Hadn’t done a whole lot of this sort of thing lately. Maybe you’d noticed. I guess you presumably know me, if you’re reading this, so you know that I’m a decent writer but a wildly erratic one. And it seems as if I haven’t written anything that I wasn’t literally forced to write for some months now. I won’t say that I ever had any kind of method or system for any part of my life, let alone for writing, but whatever working compromise I had in place pretty much evaporated after last fall or so. I was making it up pretty much day to day, and this site was the least of my worries.
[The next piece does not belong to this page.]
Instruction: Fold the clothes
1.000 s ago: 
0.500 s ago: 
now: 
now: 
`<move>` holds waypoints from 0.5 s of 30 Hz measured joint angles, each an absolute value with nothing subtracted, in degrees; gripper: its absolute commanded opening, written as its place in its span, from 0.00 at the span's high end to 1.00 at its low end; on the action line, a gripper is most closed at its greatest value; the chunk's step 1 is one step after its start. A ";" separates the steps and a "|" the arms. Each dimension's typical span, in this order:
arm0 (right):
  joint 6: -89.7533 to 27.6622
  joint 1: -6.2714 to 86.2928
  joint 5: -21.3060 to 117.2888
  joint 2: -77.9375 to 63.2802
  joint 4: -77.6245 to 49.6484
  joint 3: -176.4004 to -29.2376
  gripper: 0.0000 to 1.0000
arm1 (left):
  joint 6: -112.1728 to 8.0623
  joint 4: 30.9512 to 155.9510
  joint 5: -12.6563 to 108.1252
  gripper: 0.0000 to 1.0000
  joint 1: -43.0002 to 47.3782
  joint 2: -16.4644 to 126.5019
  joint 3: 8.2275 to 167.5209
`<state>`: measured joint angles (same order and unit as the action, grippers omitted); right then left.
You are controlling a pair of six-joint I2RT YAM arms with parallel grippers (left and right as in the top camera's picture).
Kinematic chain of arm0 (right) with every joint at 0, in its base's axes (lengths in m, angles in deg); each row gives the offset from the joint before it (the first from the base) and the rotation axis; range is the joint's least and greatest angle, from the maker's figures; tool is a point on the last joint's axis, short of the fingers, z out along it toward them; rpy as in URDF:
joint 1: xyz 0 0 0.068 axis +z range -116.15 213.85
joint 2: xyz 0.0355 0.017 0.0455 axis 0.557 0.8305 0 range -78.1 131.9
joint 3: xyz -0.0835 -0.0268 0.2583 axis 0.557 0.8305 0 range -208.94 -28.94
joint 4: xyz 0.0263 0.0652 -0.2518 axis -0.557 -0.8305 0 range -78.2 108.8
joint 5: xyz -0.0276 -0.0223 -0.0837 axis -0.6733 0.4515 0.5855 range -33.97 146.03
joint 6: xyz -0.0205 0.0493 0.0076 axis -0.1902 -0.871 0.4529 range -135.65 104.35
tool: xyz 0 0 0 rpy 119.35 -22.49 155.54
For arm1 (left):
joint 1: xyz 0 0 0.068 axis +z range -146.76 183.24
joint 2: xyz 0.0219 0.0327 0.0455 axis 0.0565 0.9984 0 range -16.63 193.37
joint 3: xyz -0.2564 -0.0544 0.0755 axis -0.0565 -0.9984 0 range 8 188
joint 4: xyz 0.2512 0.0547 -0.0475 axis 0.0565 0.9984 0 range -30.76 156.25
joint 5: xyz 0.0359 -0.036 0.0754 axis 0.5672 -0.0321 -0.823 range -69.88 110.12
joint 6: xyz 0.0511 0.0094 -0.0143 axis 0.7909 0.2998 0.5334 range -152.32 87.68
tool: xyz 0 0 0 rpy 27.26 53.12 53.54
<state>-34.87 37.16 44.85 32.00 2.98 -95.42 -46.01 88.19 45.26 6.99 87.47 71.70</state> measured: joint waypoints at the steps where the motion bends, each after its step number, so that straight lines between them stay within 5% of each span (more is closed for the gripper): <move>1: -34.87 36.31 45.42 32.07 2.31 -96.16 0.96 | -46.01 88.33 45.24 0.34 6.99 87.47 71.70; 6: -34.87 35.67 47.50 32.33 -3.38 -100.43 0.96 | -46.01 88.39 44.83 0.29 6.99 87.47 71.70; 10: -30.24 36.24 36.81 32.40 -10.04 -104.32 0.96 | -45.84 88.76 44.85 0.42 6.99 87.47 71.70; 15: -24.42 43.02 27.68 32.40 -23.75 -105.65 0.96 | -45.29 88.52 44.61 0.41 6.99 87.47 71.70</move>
But I’m on to the next thing, now. No more Undergraduate Studies. (Vast relief.) No more Toledo. (Bittersweet.) Playing music again, reading the occasional novel. (Astounding.) It would be great if I could get some sort of full time job before I have to start paying loans back, but otherwise I have very little to fear or fret over, and I’m calming back down and backing away from my frenetic, chaotic school persona. Trying to reclaim the state of mind where writing stuff like this can be the purest kind of fun.
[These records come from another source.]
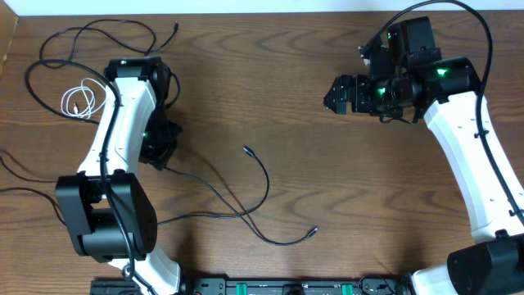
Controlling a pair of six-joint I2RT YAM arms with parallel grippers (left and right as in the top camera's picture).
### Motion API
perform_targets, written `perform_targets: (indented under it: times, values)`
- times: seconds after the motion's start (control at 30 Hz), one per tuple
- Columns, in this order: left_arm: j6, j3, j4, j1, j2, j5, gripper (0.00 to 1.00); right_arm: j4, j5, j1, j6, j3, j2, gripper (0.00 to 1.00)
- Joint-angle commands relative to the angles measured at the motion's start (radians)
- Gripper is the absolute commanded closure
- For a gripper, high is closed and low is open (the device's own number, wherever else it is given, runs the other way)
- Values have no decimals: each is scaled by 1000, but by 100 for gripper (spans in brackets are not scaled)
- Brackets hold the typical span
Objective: Untangle cables
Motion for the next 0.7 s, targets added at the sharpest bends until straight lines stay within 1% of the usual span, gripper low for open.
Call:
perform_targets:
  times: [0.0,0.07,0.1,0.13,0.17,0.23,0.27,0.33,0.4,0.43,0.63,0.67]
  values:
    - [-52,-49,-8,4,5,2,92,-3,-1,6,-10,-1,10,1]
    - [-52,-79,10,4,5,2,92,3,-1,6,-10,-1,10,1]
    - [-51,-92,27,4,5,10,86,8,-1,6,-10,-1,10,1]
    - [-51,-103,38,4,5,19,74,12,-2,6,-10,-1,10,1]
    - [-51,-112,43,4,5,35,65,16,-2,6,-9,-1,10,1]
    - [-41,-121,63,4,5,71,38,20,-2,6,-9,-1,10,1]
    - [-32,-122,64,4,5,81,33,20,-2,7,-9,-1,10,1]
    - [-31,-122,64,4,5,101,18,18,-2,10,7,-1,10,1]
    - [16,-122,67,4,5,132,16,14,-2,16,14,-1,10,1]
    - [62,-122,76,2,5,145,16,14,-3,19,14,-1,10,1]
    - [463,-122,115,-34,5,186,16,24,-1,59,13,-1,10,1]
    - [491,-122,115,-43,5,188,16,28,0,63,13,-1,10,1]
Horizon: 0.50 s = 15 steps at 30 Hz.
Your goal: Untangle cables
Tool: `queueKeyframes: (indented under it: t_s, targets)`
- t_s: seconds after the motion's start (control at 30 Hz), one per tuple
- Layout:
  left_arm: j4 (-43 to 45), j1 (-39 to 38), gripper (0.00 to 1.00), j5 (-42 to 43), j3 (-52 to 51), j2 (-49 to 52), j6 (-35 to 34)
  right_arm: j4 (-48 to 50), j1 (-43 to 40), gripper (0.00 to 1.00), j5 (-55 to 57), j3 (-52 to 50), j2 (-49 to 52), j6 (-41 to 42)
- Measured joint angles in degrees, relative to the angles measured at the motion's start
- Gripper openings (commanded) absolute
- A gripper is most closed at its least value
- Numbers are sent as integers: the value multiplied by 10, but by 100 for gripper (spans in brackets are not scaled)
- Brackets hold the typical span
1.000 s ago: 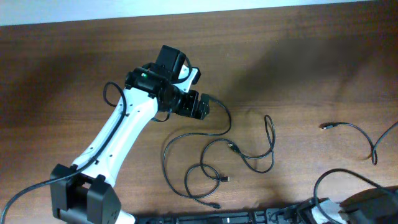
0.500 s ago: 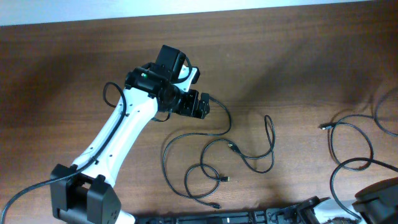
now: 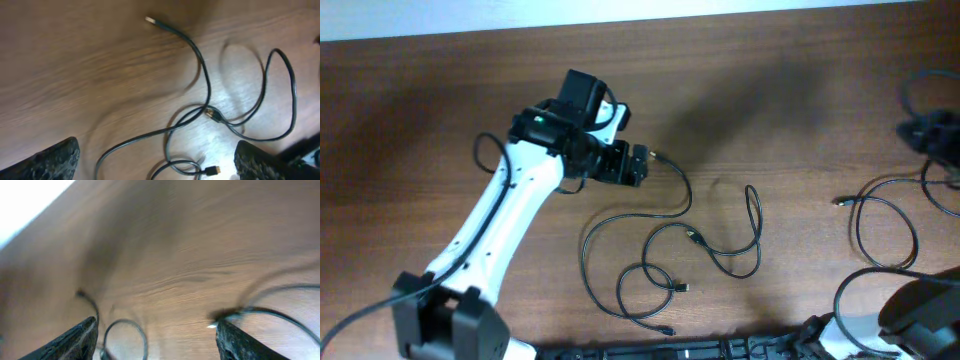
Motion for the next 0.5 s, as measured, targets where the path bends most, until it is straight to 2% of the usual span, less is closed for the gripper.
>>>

Anyway, I think I’m going to retool, like a sitcom adding a friendly robot and a cute kid. There’ll be a (much) more regular posting schedule, so it might actually be worth your time to check back here. I’m honestly going to shoot for every day, or at least five times a week or so. And I’ll still write whatever pops into my damned fool head, but as we corporate types like to say, I’m going to focus on my core competency. Which seems to me to be the music writing, though maybe you secretly think my musical taste sucks. (Thank you for sparing my feelings. I am delicate.) I’m always listening to something that I have deeply compelling opinions about, or think that I do. But it wasn’t just laziness that kept me away from sharing them—I’d just get scared by the size of the projects I kept thinking up, and go play video games instead. So I’m going to start with the small things, with the details wherein I’m told the devil is found, with the basic fundamental atoms of the musical universe that I’m stuck in. With the songs, basically.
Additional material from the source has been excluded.